MATERIAL PROVIDED -
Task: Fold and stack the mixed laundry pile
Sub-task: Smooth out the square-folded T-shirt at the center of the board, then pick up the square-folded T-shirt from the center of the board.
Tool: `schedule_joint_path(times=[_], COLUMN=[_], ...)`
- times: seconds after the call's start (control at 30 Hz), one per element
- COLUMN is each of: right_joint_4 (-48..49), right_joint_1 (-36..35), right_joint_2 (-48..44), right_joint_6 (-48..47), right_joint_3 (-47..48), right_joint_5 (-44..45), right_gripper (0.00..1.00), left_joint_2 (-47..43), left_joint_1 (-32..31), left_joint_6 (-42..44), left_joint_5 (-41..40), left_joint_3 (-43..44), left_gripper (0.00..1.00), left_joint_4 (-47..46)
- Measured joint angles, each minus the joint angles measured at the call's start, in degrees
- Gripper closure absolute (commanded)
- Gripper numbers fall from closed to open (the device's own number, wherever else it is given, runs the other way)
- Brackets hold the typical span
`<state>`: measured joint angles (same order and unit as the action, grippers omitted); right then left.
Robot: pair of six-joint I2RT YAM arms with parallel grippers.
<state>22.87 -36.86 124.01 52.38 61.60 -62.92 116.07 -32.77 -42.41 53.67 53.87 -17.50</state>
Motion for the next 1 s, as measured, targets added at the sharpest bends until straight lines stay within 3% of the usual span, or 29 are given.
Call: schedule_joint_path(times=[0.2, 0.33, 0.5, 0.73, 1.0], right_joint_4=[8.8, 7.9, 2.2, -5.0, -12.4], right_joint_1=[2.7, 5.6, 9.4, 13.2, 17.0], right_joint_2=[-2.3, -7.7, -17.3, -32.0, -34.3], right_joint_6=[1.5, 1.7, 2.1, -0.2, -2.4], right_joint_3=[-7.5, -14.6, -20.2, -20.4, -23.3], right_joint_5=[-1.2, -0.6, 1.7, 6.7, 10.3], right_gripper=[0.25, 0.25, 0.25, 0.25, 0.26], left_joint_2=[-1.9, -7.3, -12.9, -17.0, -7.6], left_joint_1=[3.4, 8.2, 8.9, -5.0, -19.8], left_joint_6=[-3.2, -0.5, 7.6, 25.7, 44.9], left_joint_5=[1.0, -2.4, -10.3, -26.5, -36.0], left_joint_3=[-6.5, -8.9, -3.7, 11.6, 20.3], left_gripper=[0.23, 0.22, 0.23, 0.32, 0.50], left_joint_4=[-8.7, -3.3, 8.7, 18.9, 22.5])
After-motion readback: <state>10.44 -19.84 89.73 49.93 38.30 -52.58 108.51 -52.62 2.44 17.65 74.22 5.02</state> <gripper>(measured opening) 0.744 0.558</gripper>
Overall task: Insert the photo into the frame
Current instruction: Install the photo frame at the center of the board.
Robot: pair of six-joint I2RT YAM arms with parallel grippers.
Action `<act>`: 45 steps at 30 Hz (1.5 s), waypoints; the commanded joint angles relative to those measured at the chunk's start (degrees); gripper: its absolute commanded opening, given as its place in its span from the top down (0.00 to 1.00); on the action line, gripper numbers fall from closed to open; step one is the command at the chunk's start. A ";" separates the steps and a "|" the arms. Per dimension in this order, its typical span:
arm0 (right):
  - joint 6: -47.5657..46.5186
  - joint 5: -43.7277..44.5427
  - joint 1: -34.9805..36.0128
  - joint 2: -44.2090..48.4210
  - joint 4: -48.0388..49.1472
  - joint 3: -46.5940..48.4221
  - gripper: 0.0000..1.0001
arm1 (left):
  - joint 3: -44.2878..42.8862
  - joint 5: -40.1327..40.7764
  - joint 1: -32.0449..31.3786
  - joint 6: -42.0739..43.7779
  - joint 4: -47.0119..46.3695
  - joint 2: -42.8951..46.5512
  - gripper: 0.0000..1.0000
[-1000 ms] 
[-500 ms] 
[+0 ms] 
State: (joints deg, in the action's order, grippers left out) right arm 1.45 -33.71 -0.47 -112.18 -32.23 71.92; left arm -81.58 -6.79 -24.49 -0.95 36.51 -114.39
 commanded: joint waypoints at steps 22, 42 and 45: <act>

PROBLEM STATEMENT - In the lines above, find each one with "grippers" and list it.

TASK OUTPUT -
`<state>`: measured joint angles (same order and unit as the action, grippers omitted); right then left.
Robot: pair of six-joint I2RT YAM arms with parallel grippers.
Robot: pair of six-joint I2RT YAM arms with parallel grippers.
State: (joints deg, in the action's order, grippers left out) right arm 1.45 -33.71 -0.47 -112.18 -32.23 71.92; left arm -81.58 -6.79 -24.49 -0.95 36.51 -114.39

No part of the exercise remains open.